The resonance also takes place in electrical circuits similar to the mechanical resonance in Mechanics. The mechanical resonance occurred when the frequency of driving force was equal to the natural frequency of the oscillating system.

Here we are achieving the electrical resonance in RLC series circuit. You know the fact that if the driving frequency is equal to the natural frequency, the phenomenon of resonance takes place. What's the natural frequency in RLC circuit? We know in LC circuit that the current oscillates on its own with a particular frequency, and we call that frequency the natural frequency.

Here in this case we have the driving frequency and we make sure that the driving frequency is equal to the natural frequency (without resistance) with resistance present to obtain the resonance. We know that both inductive and capacitive reactances depend on the frequency, that is \(X_L = L\omega\) and \(X_C = 1/C\omega\).

The inductive reactance increases and the capacitive reactance decreases as the frequency increases. For a given inductance and capacitance, the inductive and capacitive reactances are equal at a frequency called resonance frequency, and this resonance frequency is equal to the natural frequency. You know the impedance of RLC series circuit is \(Z = \sqrt{(X_L - X_C)^2 + R^2}\). When \(X_L = X_C\), \(Z = R\), and it is the same as there is no capacitor and inductor!

At resonance, \(X_L = X_C\), that is \(\omega_0\,L = 1/\omega_0\,C\) and this gives \(\omega_0 = 1/\sqrt{LC}\), and this is the angular frequency of the oscillating current in LC circuit. This shows that the frequency without damping is the natural frequency or the resonance frequency. The frequency with damping is called damped frequency or sometimes referred to as damped natural frequency.

When the driving frequency equals the natural frequency the phenomenon of resonance takes place with minimum impedance, and therefore the current is maximum at resonance frequency. The Figure 1 shows the current peaks at resonance in RLC series circuits.

Figure 1 The current peaks at resonance. The peak is different for different resistance.

The curves \(a\), \(b\) and \(c\) have different current peaks at resonance. It is because the each curve is for the different value of resistance. The resistance for the curve \(c\) is greater than that for \(b\), and the resistance for \(b\) is greater than that for \(a\). The greater the resistance, the lower the peak, and the less the resistance, the higher the peak.

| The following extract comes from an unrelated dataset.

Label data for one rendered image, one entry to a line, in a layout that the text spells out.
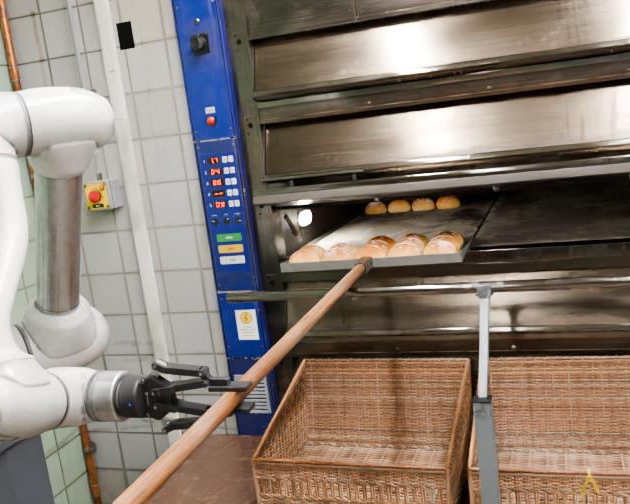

You know that the voltage across an inductor always leads the current by \(90^{\circ}\) and the capacitor voltage lags the current by \(90^{\circ}\), therefore these two voltages are at phase difference of \(180^{\circ}\). At resonance, the two voltages are equal and opposite and they cancel each other. Therefore, at resonance the circuit behaves like there is no inductor and capacitor, and the source voltage appears across resistance only.

We can also change the frequency by changing the inductance or capacitance. This is how radio receivers circuits are developed. You can change either the capacitance by sliding a overlapping plate or inductance by sliding the magnetic material outside or inside the inductor coil. Doing this changes the natural angular frequency \(1/\sqrt{LC}\) and can receive this angular frequency by the radio transmitter. The natural frequency \(f_n\) is related to natural angular frequency \(\omega_0\) by the relationship, \(f_n = \omega_0/2\pi\).